CentOS で PostgreSQL を使ってみよう!(3)
Appendix A: PostgreSQL のログ
デフォルトでは、データベースクラスタの「pg_log」というディレクトリに、起動した日の曜日名のついたファイルを作ってログを書き込んでいます。
[root @server1 ~]# ls /var/lib/pgsql/data/pg_log/ postgresql-Tue.log
しかし、「そのログがいつ記録されたか」という必須情報が、デフォルトの設定では出力されません。デフォルトでは、たとえば存在しないテーブルを参照する "SELECT * FROM abc;" という SQL を実行すると、エラーになりますが、
ERROR: relation "abc" does not existというような形で記録され、エラー発生日時を確認できません。これを、記録日時が確認できるように設定してみましょう。
★ 例:ログ記録日時の出力を設定する
PostgreSQL のさまざまな設定は、「postgresql.conf」というテキストファイルで行ないます。このファイルはデータベースクラスタにあり、『変数 = 値』という形式で設定されています。こういった設定用の変数は、"パラメータ" や "GUC 変数" と呼ばれます。
また、どんな値の設定できるのかといったことは、postgresql.conf にコメントとしてに書いてあります。PostgreSQL のマニュアル を見ると、もっと細かく知ることができます。
- 「postgresql.conf」をテキストエディタで開きます。「gedit」コマンドで GNOME テキストエディタというものを起動することができます。
[root @server1 ~]# gedit /var/lib/pgsql/data/postgresql.conf
- ログの記録日時を出力するように設定するのは、『log_line_prefix』というパラメータです。この文字列を検索すると、以下のようになっています。
#log_line_prefix = ''
「#」より後ろはコメントとして扱われ、設定としては反映されません。したがって、この「#」を消したうえで、パラメータの値を変更します。

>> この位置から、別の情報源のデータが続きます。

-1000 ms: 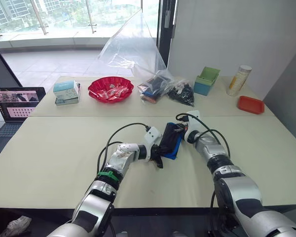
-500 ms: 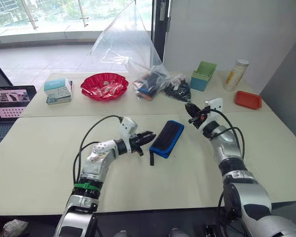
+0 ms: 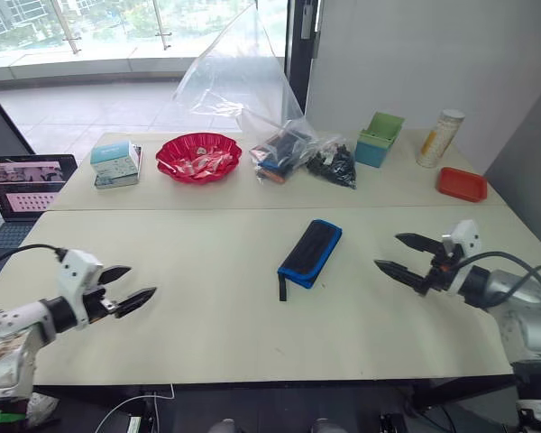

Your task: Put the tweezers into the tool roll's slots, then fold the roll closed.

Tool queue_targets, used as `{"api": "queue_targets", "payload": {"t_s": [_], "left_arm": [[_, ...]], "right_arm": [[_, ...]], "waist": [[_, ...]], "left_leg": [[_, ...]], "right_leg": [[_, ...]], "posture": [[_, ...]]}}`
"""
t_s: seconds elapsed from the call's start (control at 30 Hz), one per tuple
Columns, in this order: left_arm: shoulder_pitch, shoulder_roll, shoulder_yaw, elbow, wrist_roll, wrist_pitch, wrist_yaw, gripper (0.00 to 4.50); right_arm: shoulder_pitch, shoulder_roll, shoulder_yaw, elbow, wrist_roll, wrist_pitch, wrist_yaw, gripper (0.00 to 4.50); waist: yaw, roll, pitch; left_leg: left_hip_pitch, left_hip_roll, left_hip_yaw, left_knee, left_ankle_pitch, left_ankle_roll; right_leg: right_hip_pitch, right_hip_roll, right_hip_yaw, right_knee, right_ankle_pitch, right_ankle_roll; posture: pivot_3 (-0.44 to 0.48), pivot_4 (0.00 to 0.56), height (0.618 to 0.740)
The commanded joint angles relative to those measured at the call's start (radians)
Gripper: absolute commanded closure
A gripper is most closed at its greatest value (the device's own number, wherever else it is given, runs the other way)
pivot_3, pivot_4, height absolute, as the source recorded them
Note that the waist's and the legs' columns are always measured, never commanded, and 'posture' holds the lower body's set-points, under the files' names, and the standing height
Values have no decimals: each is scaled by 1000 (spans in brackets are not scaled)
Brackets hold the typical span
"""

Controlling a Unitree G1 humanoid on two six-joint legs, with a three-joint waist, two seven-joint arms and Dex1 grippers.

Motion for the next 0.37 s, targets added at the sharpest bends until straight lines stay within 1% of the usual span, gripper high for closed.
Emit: {"api": "queue_targets", "payload": {"t_s": [0.03, 0.13, 0.23, 0.37], "left_arm": [[30, 61, 61, 48, -13, -17, -33, 0], [40, 92, 59, 95, 11, -58, -37, 0], [34, 115, 46, 146, 56, -110, -11, 0], [38, 94, 49, 114, 32, -78, 9, 0]], "right_arm": [[31, -22, -29, 53, -28, -72, 18, 20], [23, -28, -39, 135, -36, -97, 25, 20], [-6, -35, -46, 218, -43, -131, 38, 20], [-49, -41, -34, 321, -69, -198, 52, 20]], "waist": [[6, 0, 0], [11, 1, 1], [12, 1, 1], [12, 1, 2]], "left_leg": [[0, 0, 0, 0, 0, 0], [1, 0, 2, 0, 0, 0], [1, 0, 2, 0, 0, 0], [1, 0, 3, 0, 0, 0]], "right_leg": [[0, 0, 0, 0, 0, 0], [0, -1, 1, 0, 0, 0], [0, 0, 1, 1, 0, 0], [-1, 0, 1, 2, 0, 0]], "posture": [[0, 150, 740], [0, 150, 740], [0, 150, 740], [0, 150, 740]]}}
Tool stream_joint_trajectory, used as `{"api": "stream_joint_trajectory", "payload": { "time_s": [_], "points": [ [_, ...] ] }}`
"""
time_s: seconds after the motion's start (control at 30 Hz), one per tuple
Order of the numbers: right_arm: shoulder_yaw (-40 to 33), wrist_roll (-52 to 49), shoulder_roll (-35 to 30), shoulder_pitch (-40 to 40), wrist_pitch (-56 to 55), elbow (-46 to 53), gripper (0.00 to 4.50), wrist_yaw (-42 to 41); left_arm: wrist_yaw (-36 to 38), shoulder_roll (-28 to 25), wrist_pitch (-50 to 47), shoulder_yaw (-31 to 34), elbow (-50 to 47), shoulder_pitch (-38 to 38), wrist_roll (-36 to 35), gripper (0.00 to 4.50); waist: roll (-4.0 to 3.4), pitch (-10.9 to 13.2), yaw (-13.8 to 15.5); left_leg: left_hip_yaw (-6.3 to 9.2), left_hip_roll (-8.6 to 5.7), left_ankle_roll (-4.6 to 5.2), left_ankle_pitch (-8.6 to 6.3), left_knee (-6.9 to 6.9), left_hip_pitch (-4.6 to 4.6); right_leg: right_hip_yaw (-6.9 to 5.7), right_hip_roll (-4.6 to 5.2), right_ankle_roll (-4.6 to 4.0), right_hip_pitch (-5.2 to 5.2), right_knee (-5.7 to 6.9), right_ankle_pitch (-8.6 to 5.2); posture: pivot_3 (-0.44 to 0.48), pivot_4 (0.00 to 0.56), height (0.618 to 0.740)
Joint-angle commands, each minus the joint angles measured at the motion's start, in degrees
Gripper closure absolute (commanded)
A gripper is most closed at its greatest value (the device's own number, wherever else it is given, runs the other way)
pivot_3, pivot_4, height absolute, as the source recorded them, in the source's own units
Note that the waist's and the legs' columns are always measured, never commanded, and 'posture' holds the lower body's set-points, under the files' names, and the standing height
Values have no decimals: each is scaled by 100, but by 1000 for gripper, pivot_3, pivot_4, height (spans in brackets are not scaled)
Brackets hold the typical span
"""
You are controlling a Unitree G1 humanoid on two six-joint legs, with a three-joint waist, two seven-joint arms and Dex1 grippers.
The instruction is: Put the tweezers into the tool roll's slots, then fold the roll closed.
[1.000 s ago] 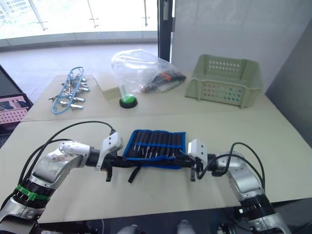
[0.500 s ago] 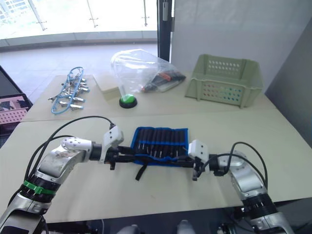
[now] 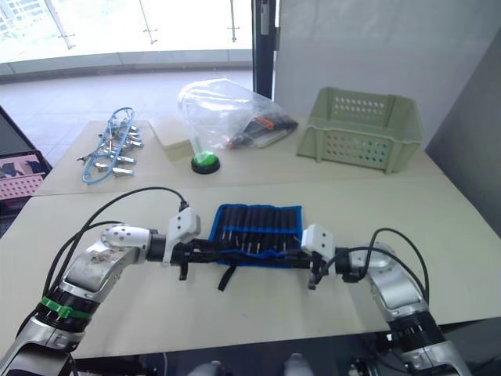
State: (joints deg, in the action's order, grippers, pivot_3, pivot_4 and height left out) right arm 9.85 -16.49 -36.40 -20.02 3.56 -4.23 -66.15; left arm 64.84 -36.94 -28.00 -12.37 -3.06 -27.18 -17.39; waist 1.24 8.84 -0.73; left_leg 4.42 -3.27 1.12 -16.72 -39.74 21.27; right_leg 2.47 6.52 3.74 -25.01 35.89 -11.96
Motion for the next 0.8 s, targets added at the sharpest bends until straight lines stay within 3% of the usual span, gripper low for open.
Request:
{"api": "stream_joint_trajectory", "payload": {
  "time_s": [0.03,0.4,0.67,0.8],
  "points": [
    [-215,-145,42,-100,44,154,4500,8,160,-65,-5,96,-181,-99,-129,4453,0,0,2,0,0,0,0,0,0,0,0,0,0,0,0,0,150,740],
    [-617,-962,-49,-86,990,362,4500,-298,239,89,-21,142,140,-427,-149,4453,0,0,6,0,0,1,0,-1,0,0,1,0,2,-1,0,0,150,740],
    [-563,-812,34,-230,1589,38,4500,-30,-30,331,142,-186,965,-978,424,4453,0,0,4,-1,-2,0,0,-2,0,-1,0,0,1,1,0,0,150,740],
    [-675,-821,155,-230,1683,-24,3195,178,-131,526,331,-338,1301,-1165,685,4500,0,0,6,-1,-2,0,0,-2,2,-1,1,0,1,6,0,0,150,740]
  ]
}}
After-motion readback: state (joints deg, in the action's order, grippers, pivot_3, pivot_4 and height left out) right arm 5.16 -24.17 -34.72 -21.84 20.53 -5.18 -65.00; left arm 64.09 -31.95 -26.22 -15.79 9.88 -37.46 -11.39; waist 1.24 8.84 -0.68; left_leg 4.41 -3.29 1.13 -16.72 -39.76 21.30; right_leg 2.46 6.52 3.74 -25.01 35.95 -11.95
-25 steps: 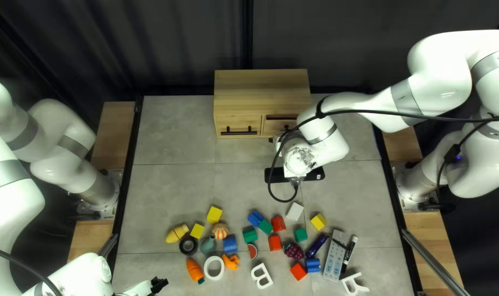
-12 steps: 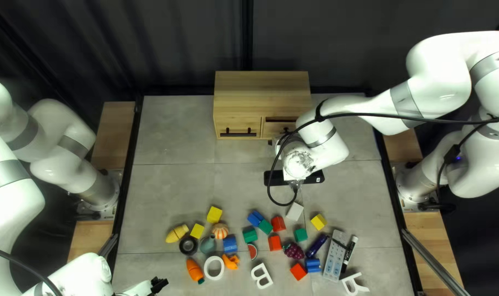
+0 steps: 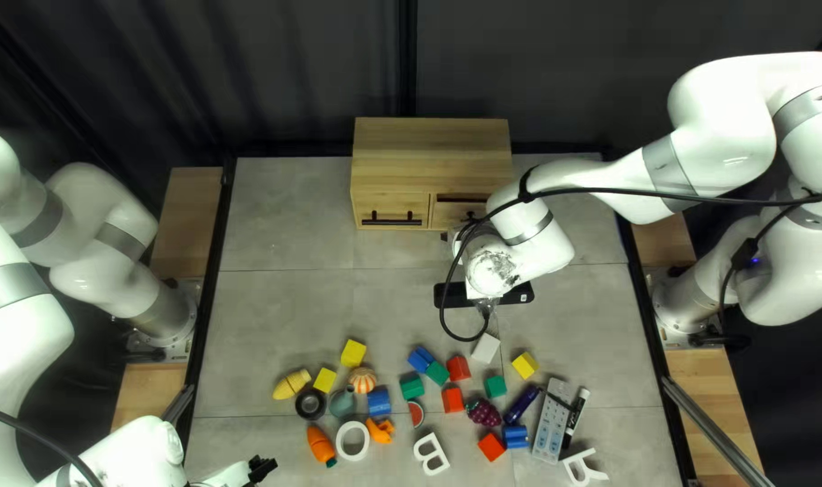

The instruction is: Open drawers and place objects into drawer and close

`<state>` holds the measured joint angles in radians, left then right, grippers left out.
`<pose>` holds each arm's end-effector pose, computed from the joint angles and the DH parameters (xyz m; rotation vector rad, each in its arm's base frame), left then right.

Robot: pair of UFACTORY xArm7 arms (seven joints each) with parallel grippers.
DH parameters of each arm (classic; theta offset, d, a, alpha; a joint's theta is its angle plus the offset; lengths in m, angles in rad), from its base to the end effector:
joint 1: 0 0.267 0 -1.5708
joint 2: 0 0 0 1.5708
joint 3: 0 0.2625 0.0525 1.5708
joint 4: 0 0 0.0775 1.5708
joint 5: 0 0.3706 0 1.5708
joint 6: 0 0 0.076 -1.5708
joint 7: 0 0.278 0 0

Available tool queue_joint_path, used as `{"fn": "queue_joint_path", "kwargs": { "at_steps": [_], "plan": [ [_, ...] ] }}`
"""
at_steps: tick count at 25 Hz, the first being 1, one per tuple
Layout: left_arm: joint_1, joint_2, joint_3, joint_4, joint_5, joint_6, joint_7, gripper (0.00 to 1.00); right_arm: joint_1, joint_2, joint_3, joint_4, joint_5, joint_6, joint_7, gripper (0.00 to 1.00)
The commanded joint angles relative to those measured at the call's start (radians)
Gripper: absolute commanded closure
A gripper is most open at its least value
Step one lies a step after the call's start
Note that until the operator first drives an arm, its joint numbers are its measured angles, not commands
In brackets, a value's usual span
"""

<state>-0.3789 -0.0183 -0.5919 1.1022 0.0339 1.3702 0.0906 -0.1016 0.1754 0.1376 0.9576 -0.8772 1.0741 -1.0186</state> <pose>0.2452 -0.3408 0.1497 -2.5621 1.5202 0.3156 0.4651 -0.1397 0.0698 1.7873 1.8522 -0.7385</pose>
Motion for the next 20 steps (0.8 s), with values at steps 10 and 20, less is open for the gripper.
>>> {"fn": "queue_joint_path", "kwargs": {
  "at_steps": [10, 20],
  "plan": [
    [0.0, 0.0, 0.0, 0.0, 0.0, 0.0, 0.0, 0.0, 0.005, -0.025, 0.008, -0.026, 0.007, -0.007, -0.01, 0.89],
    [0.0, 0.0, 0.0, 0.0, 0.0, 0.0, 0.0, 0.0, -0.004, -0.042, 0.002, -0.039, 0.003, -0.012, -0.031, 0.9]
  ]
}}
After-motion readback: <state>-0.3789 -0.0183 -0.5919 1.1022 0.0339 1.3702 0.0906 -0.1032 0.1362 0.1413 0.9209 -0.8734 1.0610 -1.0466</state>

今回は、以下のように設定してみます。値には、特殊な文字を使います。『%t』は日時、『%d』はデータベース名、『%p』はプロセス番号、『%l』は行番号です。
log_line_prefix = '%t %d [%p-%l] '
- 設定を変更したら、保存します。
- 変更した設定を適用するには、設定の再読み込み をする必要があります。これは以下のコマンドでできます。
[root @server1 ~]# service postgresql reload
- ログの出力が変わったか確認します。同じく存在しない abc テーブルを対象に SELECT します。そのあとログを確認します。
[root @server1 ~]# tail data/pg_log/postgresql-Tue.log
以下のように出力されて、エラーの発生日時を確認できるようになりました。
2009-04-21 16:06:36 JST postgres [4958-1] ERROR: relation "abc" does not exist
設定を変更すれば他にも、実行された SQL や、SQL 実行に何秒かかったか、どんなクライアントから接続があったか、といったことも記録することができます。
Appendix B: SELinux の影響
SELinux が有効(Enforcing, Permissive)な場合、PostgreSQL がうまく動かない場合があります。
※ SELinux とは、ファイルやプロセスなどの "オブジェクト" を、所有ユーザ・グループやパーミッション以外の "セキュリティコンテキスト" という概念によって、権限管理する仕組みです。
★ 例: 起動できない!
postgres アカウントで「initdb」コマンドを使って データベースクラスタを自分で作成したあと、「service」コマンドで起動しようとすると失敗してしまいます。
-bash-3.1$ whoami postrges -bash-3.1$ initdb --no-locale -E UTF8 -D /var/lib/pgsql/data/ -bash-3.1$ exit [root @server1 ~]# service postgresql start postgresql サービスを開始中: [失敗]
これは、データベースクラスタ「/var/lib/pgsql/data/」のセキュリティコンテキストが、root で起動するのに不都合であるためです。「ls -Z」コマンド で確認すると、ユーザが『root』、タイプが『var_lib_t』となっています。
[root @server1 ~]# ls -Zd /var/lib/pgsql/data/ drwx------ postgres postgres root:object_r:var_lib_t /var/lib/pgsql/data/
「service」コマンドで起動できるようにするには、データベースクラスタのすべてのファイルのセキュリティコンテキストを「chcon」コマンド や「restorecon」コマンド で修正します。
[root @server1 ~]# restorecon -R /var/lib/pgsql/data/ [root @server1 ~]# ls -Zd /var/lib/pgsql/data/ drwx------ postgres postgres system_u:object_r:postgresql_db_t /var/lib/pgsql/data/
ユーザが『system_u』、タイプが『postgresql_db_t』となると、今度は「service」コマンドで起動できるようになります。
[root @server1 ~]# service postgresql start postgresql サービスを開始中: [ OK ]
そのほか、他のディレクトリにコピーした設定ファイルを元へ戻したときなど、さまざまな状況で SELinux の影響を受ける場合があります。なぜかうまくいかない、というときは、SELinux が原因という可能性も疑ってみましょう。